### WHAT YOU ARE ASKED TO DO:
Every line of the listing must be repeated in the answer without alteration.

### PROVIDED DATA:
□ □ □ □
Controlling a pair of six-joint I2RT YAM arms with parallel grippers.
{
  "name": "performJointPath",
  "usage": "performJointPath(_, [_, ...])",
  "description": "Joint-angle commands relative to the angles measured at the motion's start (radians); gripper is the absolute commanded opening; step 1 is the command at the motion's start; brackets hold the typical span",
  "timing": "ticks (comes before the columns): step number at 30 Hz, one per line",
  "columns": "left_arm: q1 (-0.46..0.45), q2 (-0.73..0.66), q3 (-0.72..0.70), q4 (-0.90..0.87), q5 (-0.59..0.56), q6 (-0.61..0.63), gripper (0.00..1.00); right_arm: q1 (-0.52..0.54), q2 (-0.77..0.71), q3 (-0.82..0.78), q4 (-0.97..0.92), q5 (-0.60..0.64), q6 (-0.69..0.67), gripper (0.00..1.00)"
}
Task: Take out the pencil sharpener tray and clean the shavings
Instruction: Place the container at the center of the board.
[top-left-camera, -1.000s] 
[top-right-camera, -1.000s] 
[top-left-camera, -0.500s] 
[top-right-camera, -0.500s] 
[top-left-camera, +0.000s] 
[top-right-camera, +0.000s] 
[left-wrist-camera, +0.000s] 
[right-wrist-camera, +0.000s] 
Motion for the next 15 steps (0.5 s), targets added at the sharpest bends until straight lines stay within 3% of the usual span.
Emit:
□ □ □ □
### ANSWER SECTION:
Controlling a pair of six-joint I2RT YAM arms with parallel grippers.
{
  "name": "performJointPath",
  "usage": "performJointPath(_, [_, ...])",
  "description": "Joint-angle commands relative to the angles measured at the motion's start (radians); gripper is the absolute commanded opening; step 1 is the command at the motion's start; brackets hold the typical span",
  "timing": "ticks (comes before the columns): step number at 30 Hz, one per line",
  "columns": "left_arm: q1 (-0.46..0.45), q2 (-0.73..0.66), q3 (-0.72..0.70), q4 (-0.90..0.87), q5 (-0.59..0.56), q6 (-0.61..0.63), gripper (0.00..1.00); right_arm: q1 (-0.52..0.54), q2 (-0.77..0.71), q3 (-0.82..0.78), q4 (-0.97..0.92), q5 (-0.60..0.64), q6 (-0.69..0.67), gripper (0.00..1.00)"
}
Task: Take out the pencil sharpener tray and clean the shavings
Instruction: Place the container at the center of the board.
[top-left-camera, -1.000s] 
[top-right-camera, -1.000s] 
[top-left-camera, -0.500s] 
[top-right-camera, -0.500s] 
[top-left-camera, +0.000s] 
[top-right-camera, +0.000s] 
[left-wrist-camera, +0.000s] 
[right-wrist-camera, +0.000s] 
Motion for the next 15 steps (0.5 s), targets added at the sharpest bends until straight lines stay within 3% of the usual span.
Emit:

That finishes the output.